You don't think about the life of the electrons going through your processors when you code.
Traceroute is a view at a certain level of abstraction. It also doesn't tell you if your packet was delivered using ethernet, wifi or a token ring. It just doesn't matter.
The more you know about how something works the better equipped you are to handle things breaking. It's a safe bet that semiconductor physics and the gate-level construction of CPUs isn't necessary to be a good programmer, but not much further up that stack are things like understanding superscalar processor architecture, how caches work, how CPU protection levels work, etc. Knowing about those things, for sufficiently performance or security-intensive applications, can make a ton of difference.
There's an analogy to networking there, too. You don't necessarily need to know how wave-division multiplexing, BGP, or DNS work to communicate over the Internet. For some categories of problems, though, a little bit of knowledge allows you to punch just a bit above your level.
The OSI model hasn't been accurate representation of ip networking since pretty much day 1. It was made specifically for a different protocol, but in the stack we use today some layers are better split up in 2, some protocols exists in multiple layers. It's a nice metaphor but I think it's time to drop it!
Something that I've noticed that somehow ends up lost when people learn "the model" is the encapsulation aspects.
I don't know if it's missing in people's course work or what, but I've had to use http://www.tcpipguide.com/free/diagrams/ipencap.png many a times to explain how stuff like VPNs work, correct statements like "firewalls don't have a routing table, firewalling is layer 4", explain things like MTU and payload size, or why certain traffic doesn't go beyond a broadcast segment normally.
Personally I think this is one of the better visualizations.
It just doesn't matter until it does. It's fine to work at a higher level of abstraction. But people who understand a lower level of abstraction can do things people will call "impossible" with fault injection exploits, rowhammer etc.

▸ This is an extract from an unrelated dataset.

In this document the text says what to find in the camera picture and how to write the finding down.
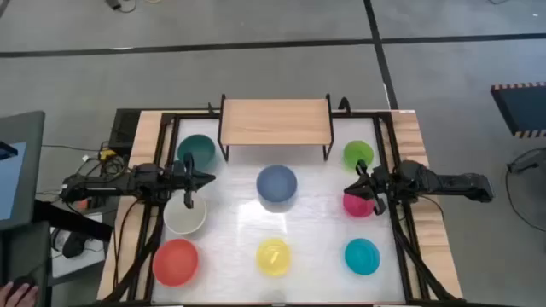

To clarify my previous post, asymmetric routing is strictly an L3 behavior, and ECMP routing can also be an L3 behavior where a router chooses one of many equal-cost next hops based purely on data in the IP headers. The exact behavior of course depends on the ECMP load-balancing algorithm in use, whether it's per packet, per destination, or using a hash. And furthermore whether it's strictly IP or if it looks deeper into the packet and uses L3+L4 headers in its decision making.
Both asymmetric routing and ECMP routing are visible from L3. In the latter case, the routing decision can utilize some L4 data, so some L4 frobbing to get useful data points in practice is necessary for useful real-world diagnosis.
I agree with others that the OSI model is a good metaphor and a framework for reasoning about networking, but it is far from perfect, and the reality for those designing and operating network protocols and devices is messy.
MPLS is admittedly invisible and there isn't a thing you can do about it in the same way that you can't expect traceroute to give you a view of the switch ports it went through on a LAN. Of course it is useful to understand and keep in mind the fact that there may be, sometimes huge, gaps in your traceroutes. A sudden huge jump in RTT from one hop to the next can be confusing when trying to understand and troubleshoot a network issue.
You don't think about the life of the electrons going through your processors when you code.
Traceroute is a view at a certain level of abstraction. It also doesn't tell you if your packet was delivered using ethernet, wifi or a token ring. It just doesn't matter.